Once you find the line below that has "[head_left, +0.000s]", output it and every line after it exactly, stopping after the line that has "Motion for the", with no pictures.

◆ **Data excerpt**:
%%

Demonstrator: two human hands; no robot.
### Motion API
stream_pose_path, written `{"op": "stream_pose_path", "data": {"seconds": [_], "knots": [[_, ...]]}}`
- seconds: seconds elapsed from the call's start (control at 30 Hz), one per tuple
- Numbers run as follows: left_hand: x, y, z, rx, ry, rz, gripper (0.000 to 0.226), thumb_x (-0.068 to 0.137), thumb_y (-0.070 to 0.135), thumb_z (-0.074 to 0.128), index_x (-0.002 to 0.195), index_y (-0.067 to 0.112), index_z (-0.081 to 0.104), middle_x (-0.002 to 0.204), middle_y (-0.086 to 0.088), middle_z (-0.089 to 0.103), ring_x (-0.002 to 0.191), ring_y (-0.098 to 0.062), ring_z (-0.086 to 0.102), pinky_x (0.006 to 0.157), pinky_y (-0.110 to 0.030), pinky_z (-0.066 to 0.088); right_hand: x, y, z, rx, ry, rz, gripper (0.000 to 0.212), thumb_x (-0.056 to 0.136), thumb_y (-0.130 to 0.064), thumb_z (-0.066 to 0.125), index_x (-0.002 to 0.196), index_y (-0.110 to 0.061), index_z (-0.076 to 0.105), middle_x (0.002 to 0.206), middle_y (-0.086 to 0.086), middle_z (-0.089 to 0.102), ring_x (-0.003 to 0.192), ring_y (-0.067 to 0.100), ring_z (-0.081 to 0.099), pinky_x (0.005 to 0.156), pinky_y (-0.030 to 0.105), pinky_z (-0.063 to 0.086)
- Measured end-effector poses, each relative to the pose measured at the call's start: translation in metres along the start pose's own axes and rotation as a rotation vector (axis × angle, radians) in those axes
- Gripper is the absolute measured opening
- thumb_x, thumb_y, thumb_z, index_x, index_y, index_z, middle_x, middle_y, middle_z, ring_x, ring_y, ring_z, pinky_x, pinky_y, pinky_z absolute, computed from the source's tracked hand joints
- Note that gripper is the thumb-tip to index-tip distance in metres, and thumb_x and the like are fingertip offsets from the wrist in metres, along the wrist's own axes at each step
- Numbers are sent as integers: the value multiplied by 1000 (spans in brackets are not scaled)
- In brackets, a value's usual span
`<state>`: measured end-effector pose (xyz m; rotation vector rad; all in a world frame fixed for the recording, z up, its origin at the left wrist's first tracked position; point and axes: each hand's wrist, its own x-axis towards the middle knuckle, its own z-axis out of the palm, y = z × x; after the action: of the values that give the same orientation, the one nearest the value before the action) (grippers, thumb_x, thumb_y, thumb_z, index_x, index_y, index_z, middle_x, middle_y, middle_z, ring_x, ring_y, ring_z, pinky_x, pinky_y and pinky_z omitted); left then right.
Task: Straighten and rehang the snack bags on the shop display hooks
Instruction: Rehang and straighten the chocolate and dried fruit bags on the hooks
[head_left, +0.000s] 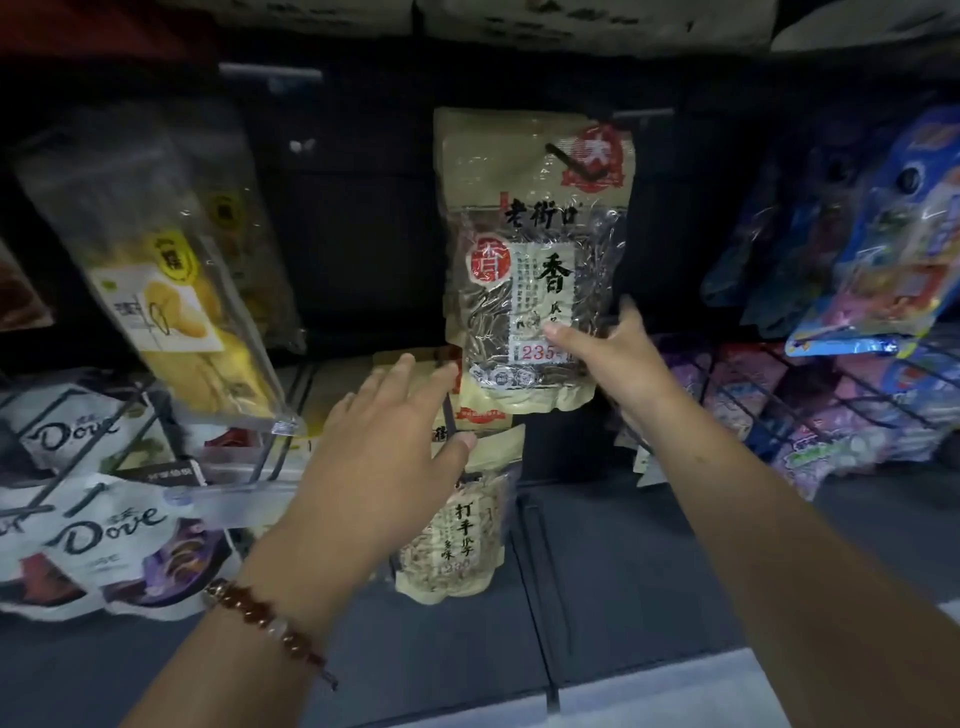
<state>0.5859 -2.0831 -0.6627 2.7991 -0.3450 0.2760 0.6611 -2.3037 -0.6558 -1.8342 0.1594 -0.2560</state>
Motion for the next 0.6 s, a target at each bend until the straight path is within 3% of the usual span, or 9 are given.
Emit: {"op": "stream_pose_path", "data": {"seconds": [0.1, 0.17, 0.23, 0.33, 0.43, 0.53, 0.6], "knots": [[1, -1, 2, -7, -5, 8, 67, 97, 55, 43, 154, 39, 13, 165, 1, 7, 151, -20, 9, 122, -40, 15, 5, 8, 5, 57, -24, -19, 67, 72, -39, 84, 128, -16, 54, 115, -9, 67, 103, 6, 65, 81, 17, 52], [0, -4, 1, -28, 1, 7, 67, 97, 55, 44, 155, 38, 15, 165, 0, 9, 151, -20, 11, 122, -40, 16, 2, 13, 3, 111, -31, -23, 58, 66, -42, 86, 114, -21, 62, 105, -5, 73, 97, 10, 69, 91, 31, 55], [-1, -6, -1, -58, 20, 9, 67, 97, 54, 44, 155, 36, 17, 165, -1, 12, 151, -19, 12, 121, -41, 18, -8, 12, -2, 178, -40, -15, 65, 58, -48, 89, 112, -24, 61, 108, -3, 73, 103, 16, 68, 100, 41, 49], [-6, -2, -6, -98, 34, 41, 66, 98, 53, 43, 155, 35, 16, 164, 0, 13, 150, -18, 13, 121, -39, 19, -33, 12, -11, 216, -48, 7, 94, 42, -57, 92, 122, -24, 56, 115, -2, 71, 109, 19, 66, 105, 47, 44], [-14, 5, -12, -174, 77, 74, 64, 98, 55, 40, 155, 36, 19, 162, 3, 20, 148, -17, 20, 116, -36, 24, -61, 17, -20, 258, -81, 12, 91, 43, -50, 91, 123, -22, 57, 110, -3, 74, 106, 19, 68, 106, 47, 44], [-27, 15, -18, -412, 108, 38, 59, 97, 56, 44, 151, 40, 28, 152, 12, 38, 137, -11, 38, 95, -27, 34, -87, 24, -28, 273, -53, 37, 102, 40, -55, 94, 129, -25, 53, 119, -1, 70, 112, 23, 65, 105, 51, 44], [-37, 22, -18, -638, 72, -16, 58, 95, 58, 47, 149, 46, 28, 147, 15, 44, 132, -10, 44, 97, -29, 39, -103, 23, -34, 290, -28, 52, 108, 38, -61, 92, 133, -27, 51, 129, 0, 64, 120, 26, 60, 106, 53, 42]]}}
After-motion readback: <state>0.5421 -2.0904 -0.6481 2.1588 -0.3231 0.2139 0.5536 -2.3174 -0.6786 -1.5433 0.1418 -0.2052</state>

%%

◆ **Answer space**:
[head_left, +0.000s] 
<state>0.5859 -2.0831 -0.6627 2.7991 -0.3450 0.2760 0.6611 -2.3037 -0.6558 -1.8342 0.1594 -0.2560</state>
Motion for the next 0.6 s, a target at each bend until the straight path is within 3% of the usual span, or 9 are given.

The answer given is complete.